P. V. Golonosov, studying local history as a staff member at the Kherson museum, recorded about 1929 peasant oral traditions regarding John Howard’s death. John Howard died in Kherson, Ukraine, in 1790. One peasant recounted a story passed down from an alleged eye witness:
There was a fog, when at daybreak, I was awakened by cries, rushed out of doors and saw Howard, fleeing on horseback for his life and shouting for help. He was surrounded by five horsemen who swords, in officers’ uniforms, who attacked him, cut him down, and cut off his head.
An alternate oral tradition of Howard’s death also was circulating among peasants near Kherson:
Howard used to pay frequent visits to a certain lady, who lived on her estate about 15 versts from Kherson, that she was very fond of him and that the murder had been committed from reasons of jealousy.

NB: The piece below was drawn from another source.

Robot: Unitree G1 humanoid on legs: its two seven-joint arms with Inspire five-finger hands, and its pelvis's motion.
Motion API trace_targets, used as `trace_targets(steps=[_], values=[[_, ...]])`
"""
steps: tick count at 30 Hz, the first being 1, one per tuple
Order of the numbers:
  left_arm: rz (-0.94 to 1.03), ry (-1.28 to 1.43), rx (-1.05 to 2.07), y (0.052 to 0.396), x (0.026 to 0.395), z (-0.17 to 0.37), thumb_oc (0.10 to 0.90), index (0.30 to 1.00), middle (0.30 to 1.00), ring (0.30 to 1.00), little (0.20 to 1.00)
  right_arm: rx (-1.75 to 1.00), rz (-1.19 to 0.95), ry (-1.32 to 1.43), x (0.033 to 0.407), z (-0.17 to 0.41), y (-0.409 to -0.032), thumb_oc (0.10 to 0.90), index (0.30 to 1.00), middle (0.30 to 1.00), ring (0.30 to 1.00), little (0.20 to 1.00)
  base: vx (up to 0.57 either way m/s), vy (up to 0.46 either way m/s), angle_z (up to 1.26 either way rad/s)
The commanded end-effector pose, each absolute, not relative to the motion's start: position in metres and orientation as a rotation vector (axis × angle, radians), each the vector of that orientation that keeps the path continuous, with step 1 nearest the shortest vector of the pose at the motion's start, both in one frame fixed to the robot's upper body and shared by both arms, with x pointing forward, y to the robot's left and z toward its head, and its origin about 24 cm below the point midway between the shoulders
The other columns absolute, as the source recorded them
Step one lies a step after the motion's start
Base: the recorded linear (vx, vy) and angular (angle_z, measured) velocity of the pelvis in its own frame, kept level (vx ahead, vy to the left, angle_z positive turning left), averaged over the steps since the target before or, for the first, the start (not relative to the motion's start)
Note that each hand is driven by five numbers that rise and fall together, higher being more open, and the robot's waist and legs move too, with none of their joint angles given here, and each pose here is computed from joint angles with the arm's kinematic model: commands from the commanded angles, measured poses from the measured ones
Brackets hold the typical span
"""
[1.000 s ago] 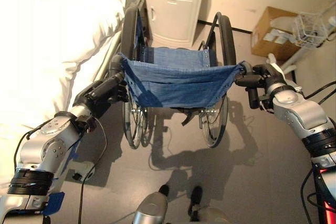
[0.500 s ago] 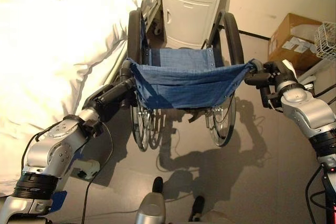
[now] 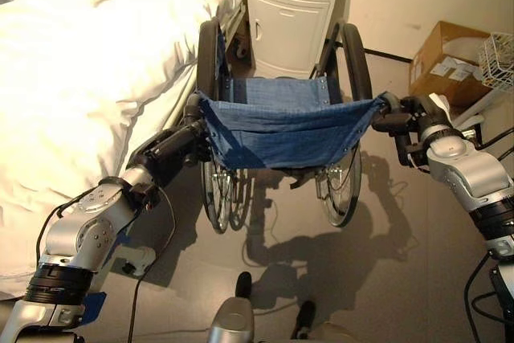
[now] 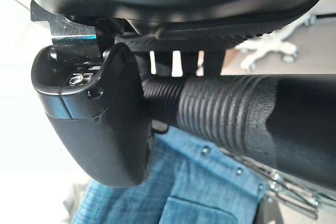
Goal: Push the wheelchair next to the bed
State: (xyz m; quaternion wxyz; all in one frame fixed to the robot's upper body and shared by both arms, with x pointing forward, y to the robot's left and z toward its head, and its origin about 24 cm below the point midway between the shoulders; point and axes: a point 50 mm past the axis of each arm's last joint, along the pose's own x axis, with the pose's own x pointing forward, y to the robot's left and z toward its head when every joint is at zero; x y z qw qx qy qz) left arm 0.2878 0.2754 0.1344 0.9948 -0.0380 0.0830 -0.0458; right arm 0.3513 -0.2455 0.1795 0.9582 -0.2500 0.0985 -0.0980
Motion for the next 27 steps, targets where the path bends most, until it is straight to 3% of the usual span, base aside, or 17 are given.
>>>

Oral tradition also conveyed that officials, when confronted by witnesses of Howard’s murder, claimed that disguised convicts killed him. Moreover, among the ballads that peasants near Kherson sang about 1929, one was understood to refer to Howard and his murder.^
General aspects of human behavior are consistent with these stories. Kherson peasants differed greatly in social rank from officers and officials from the eighteenth century through to at least the Russian Revolution of 1917. Hostility in response to social inequality is common human behavior. Sexual jealousy is also a common aspect of human behavior. Humans frequently make up and tell stories. The stories about Howard’s death are the type of stories that humans commonly imagine.
That Howard would pay frequent visits to a woman is plausible. The commemoration of Howard in Kherson was extravagant. These less appreciated facts give additional vibrancy to the folk stories of Howard’s murder.